2 - Drain the tank as well as you can at the camp ground and Add water softener and some dish wash soap for the drive home, Fill and drain at a dump station near home. Then fill again and add the softener and soap again for storage. This requires that you dump on your way out the next time but it is said this method really works to help clean the tank.

Now you ask how do you fill the tank if you do not trust the sensors? You have to look down the hole with a flash light.

If all else fails just know that a family of four should be able to go 4 days and 3 nights without issue. You do have 3 females in the trailer and I do not know what age the 2 girls are but you do need to make sure that they use the trash can for anything other then toilet paper.


----------



## HootBob (Apr 26, 2004)

THe sensors are not that great they give you a rough estimate on how much is in there
I haven't had to much trouble with it since I installed the Quickie Flush

Don


----------



## Thor (Apr 7, 2004)

HootBob said:


> THe sensors are not that great they give you a rough estimate on how much is in there
> I haven't had to much trouble with it since I installed the Quickie Flush
> 
> Don


Same with me. I get an odd faulty reading now and again but it clears up after the next quickie flush.

Thor


----------



## campmg (Dec 24, 2005)

CamperAndy said it best. I do the ice trick and use calgon water softener and haven't had problems yet.


----------



## Oregon_Camper (Sep 13, 2004)

campmg said:


> CamperAndy said it best. I do the ice trick and use calgon water softener and haven't had problems yet.

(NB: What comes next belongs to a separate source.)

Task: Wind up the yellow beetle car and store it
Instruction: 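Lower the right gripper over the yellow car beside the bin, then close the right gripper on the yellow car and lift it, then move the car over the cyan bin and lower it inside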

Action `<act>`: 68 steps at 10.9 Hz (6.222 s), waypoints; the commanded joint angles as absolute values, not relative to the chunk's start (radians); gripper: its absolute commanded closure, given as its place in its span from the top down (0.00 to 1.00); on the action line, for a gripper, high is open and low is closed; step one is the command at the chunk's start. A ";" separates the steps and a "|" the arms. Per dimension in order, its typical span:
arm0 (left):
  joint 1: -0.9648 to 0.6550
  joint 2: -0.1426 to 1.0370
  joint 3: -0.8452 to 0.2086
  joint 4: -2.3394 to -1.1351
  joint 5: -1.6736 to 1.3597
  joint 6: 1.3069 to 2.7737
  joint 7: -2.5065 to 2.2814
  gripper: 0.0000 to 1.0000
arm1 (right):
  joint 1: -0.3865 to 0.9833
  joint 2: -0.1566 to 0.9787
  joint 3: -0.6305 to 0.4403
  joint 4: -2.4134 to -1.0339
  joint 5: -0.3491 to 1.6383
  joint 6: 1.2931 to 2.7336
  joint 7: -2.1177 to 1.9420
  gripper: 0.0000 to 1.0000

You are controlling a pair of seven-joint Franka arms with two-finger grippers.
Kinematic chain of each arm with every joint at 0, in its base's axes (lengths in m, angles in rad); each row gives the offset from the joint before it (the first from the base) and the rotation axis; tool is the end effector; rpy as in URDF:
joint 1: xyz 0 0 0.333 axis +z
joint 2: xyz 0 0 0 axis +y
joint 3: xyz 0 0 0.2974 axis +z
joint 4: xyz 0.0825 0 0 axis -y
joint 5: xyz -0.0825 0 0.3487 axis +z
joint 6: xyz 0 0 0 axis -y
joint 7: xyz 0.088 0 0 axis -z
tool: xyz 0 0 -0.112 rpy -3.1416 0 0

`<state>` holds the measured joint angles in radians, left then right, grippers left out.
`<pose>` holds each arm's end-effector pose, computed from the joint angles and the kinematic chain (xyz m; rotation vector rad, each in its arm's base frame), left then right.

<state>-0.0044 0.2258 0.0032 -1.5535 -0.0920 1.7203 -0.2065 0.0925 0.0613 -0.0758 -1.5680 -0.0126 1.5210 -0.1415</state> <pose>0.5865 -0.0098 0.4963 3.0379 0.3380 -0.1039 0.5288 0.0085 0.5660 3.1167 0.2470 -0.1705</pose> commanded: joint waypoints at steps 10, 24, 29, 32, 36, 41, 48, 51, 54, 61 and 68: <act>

Same here + Quickie Flush = So-So readings.


----------



## case_campers (Jul 12, 2006)

campmg said:


> CamperAndy said it best. I do the ice trick and use calgon water softener and haven't had problems yet.


I took my used 2003 21RS on its second camping trip this past weekend. We had the same problem you described on our first trip, sensor always read full for the black tank. Prior to leaving for the campgrounds (which was 3hrs away) we poured 2 bags of Ice down the toilet then when we arrived I used the flush king several times (yuck!!). Sensor was working great when we left.


----------



## bill_pfaff (Mar 11, 2005)

I just gave up on the sensors and now rely on the "Waste Gods" to whisper to me when my tanks are full.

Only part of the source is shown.